Work task
Return the full listing unchanged, apart from leaving out its images.

Given material
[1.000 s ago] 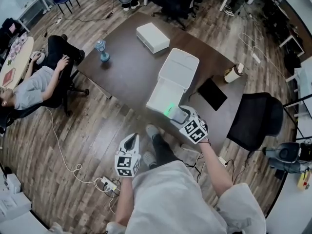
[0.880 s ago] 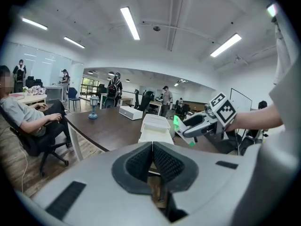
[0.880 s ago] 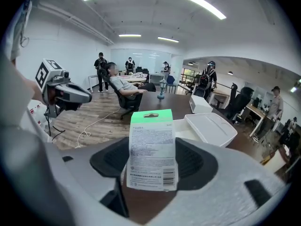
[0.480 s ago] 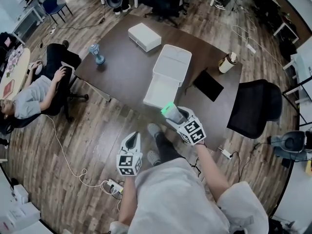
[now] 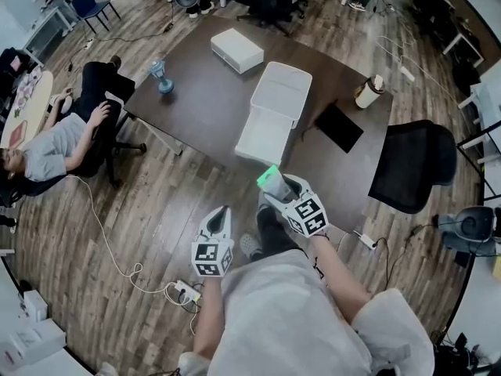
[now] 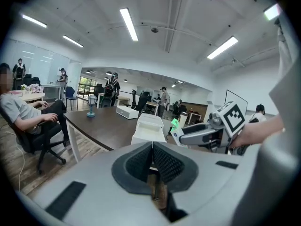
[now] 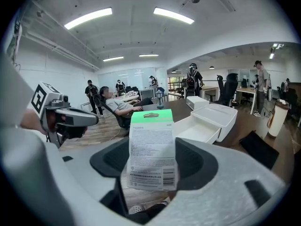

Result below
[1.000 s ago] 
[0.880 s ago] 
[0.880 s ago] 
[0.480 s ago] 
[now] 
[now] 
[now] 

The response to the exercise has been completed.